Interesting…. Eagerly awaiting day one….

recordonline.com - Awaiting Spitzer’s ‘Day 1′
Well, about the best that can be said of the abysmal conclusion to the lawmaking year in Albany, and the waning days of Gov. George Pataki’s last term, is that they didn’t do any damage.

Lawmakers and Pataki didn’t accomplish much, either, but so be it. In New York, not doing damage is progress.

Pataki was elected with such promise in 1994, the outcome of that election was a delicious surprise to the establishment, the media and to then-Gov. Mario Cuomo.

But now, Pataki’s 12 years end with a whimper, foiled by Democratic Speaker Sheldon Silver and the governor’s own timidity. Like a poker game that’s set to go all night, lawmakers were ready to outlast the governor and they did, even sacrificing a hoped-for pay raise.

Pataki had a deadline. Lawmakers, led by Silver, could and did wait him out. They’ll deal with the next governor, Eliot Spitzer. The upshot was that no one left Albany last week with anything. At least taxpayers’ wallets didn’t get lifted.

What, pray tell, should Spitzer fix? He says “everything changes on Day 1.” Here are some of the things he should change:

# New York has vast numbers of boards and commissions that should be abolished. Many of them are mostly ceremonial — but the ones that have real duties often operate in the shadows. Let’s get rid of them, or most of them, and keep only those we truly need. And for those we keep, we need some transparency and accountability.
# New York’s road system is broken. We do not need any more vast superhighways across northern and western New York. We need road improvements where the people and cars are, and that’s here and south to the city and Long Island.
# In Albany, pushing paper around is acceptable as its own virtue. What if the Tappan Zee Bridge had been about to fall down? Years and years and millions of dollars later, we’re barely past step one on the way to a replacement. Meanwhile, NJ Transit is moving like gangbusters on building a new tunnel under the Hudson River.
# We don’t need pork barrel spending granted under cover of night, as lawmakers now do. And they’re proud of it, which makes even less sense. We need transparency. For that matter, we need less spending period, a completely foreign concept.
# The state’s debt — a good chunk of it incurred under those shadowy commissions — is out-of-control. It cannot be sustained. Billions and billions of dollars, and more all the time, and we’re on the hook for it.
# New York has an alarming tendency of turning over big decisions to the employees — usually unions — and this is puzzling. Call me crazy, but usually the bosses decide the direction of the enterprise. I suspect it’s rather like that at the places where most of you work, too.

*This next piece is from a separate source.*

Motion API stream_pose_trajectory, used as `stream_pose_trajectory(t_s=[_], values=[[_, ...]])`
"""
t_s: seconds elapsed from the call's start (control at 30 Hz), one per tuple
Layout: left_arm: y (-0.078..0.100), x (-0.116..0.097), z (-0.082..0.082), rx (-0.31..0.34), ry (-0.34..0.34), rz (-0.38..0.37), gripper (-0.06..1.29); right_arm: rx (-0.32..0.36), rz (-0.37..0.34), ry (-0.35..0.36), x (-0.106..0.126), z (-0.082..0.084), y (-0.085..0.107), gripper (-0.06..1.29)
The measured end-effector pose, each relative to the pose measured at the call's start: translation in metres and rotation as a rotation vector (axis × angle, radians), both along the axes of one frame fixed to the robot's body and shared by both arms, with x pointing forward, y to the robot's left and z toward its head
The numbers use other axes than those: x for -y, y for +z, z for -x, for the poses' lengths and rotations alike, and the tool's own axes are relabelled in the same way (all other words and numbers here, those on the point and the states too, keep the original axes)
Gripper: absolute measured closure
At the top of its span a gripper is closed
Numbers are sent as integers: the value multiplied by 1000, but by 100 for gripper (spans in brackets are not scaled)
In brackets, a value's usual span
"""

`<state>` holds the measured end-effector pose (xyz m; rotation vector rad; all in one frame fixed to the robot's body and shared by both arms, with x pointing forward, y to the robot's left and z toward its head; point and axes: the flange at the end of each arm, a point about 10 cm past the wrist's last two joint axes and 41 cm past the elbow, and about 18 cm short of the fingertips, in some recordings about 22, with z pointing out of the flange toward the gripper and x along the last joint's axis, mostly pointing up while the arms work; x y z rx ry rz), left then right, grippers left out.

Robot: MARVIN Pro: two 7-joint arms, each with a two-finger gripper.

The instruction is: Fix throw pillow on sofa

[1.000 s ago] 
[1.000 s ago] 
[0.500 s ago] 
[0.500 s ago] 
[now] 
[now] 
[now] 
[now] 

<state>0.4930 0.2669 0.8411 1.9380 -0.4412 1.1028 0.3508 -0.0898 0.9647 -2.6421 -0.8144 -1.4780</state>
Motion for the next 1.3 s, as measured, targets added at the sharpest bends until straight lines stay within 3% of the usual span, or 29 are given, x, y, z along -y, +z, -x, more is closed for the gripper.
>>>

Put another way, should the hospital workers’ union and the teachers’ union have absolute veto power? No, but they do. Do they have important input to offer? Sure, but veto power seems a bit much.

Pataki’s early activism in reining in state government dissipated over time, and by this year seemed to be absent entirely. The most egregious flaws of Albany continued apace.

If Spitzer, dragon-slayer of Wall Street excess, means what he says, he’s going to be awfully busy come Day 1. We shall see. Changing Albany might be like changing the leopard’s spots.